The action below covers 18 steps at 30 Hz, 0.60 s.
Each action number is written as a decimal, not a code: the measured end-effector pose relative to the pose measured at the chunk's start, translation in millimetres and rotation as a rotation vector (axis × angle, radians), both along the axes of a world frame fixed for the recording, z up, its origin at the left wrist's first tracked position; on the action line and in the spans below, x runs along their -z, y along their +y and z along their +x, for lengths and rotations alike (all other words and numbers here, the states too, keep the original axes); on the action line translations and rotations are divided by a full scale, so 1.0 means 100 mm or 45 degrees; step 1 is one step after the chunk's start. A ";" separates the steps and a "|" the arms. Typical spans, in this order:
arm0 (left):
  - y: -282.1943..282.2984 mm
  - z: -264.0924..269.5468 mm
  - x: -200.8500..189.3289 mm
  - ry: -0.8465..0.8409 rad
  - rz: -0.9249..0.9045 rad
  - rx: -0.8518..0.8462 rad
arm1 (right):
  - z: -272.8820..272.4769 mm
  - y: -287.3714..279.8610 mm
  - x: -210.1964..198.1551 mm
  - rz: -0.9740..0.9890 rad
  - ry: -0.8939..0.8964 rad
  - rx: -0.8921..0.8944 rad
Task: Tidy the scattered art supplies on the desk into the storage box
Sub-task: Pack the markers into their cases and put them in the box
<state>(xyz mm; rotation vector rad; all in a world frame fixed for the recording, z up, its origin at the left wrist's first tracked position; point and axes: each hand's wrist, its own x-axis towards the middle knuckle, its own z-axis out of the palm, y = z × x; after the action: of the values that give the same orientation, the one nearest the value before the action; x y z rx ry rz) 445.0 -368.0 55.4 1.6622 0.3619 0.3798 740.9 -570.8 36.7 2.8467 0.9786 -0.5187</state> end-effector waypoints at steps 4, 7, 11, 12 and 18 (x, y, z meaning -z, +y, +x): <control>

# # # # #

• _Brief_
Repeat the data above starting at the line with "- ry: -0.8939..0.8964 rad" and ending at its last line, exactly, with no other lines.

• _Solution to the exercise_
  - ry: -0.8939..0.8964 rad
  - rx: -0.8921..0.8944 rad
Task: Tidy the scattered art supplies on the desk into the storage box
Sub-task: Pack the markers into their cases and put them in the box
<state>(xyz mm; rotation vector rad; all in a world frame fixed for the recording, z up, its origin at the left wrist's first tracked position; point and axes: each hand's wrist, its own x-axis towards the middle knuckle, its own z-axis out of the palm, y = z × x; after the action: of the values that give the same orientation, the one nearest the value before the action; x y z rx ry rz) 445.0 -368.0 55.4 1.6622 0.3619 0.3798 740.9 -570.8 36.7 2.8467 0.9786 -0.5187</state> end-effector waypoints at steps 4, 7, 11, 12 and 18 (x, y, z meaning -z, +y, +x): <control>

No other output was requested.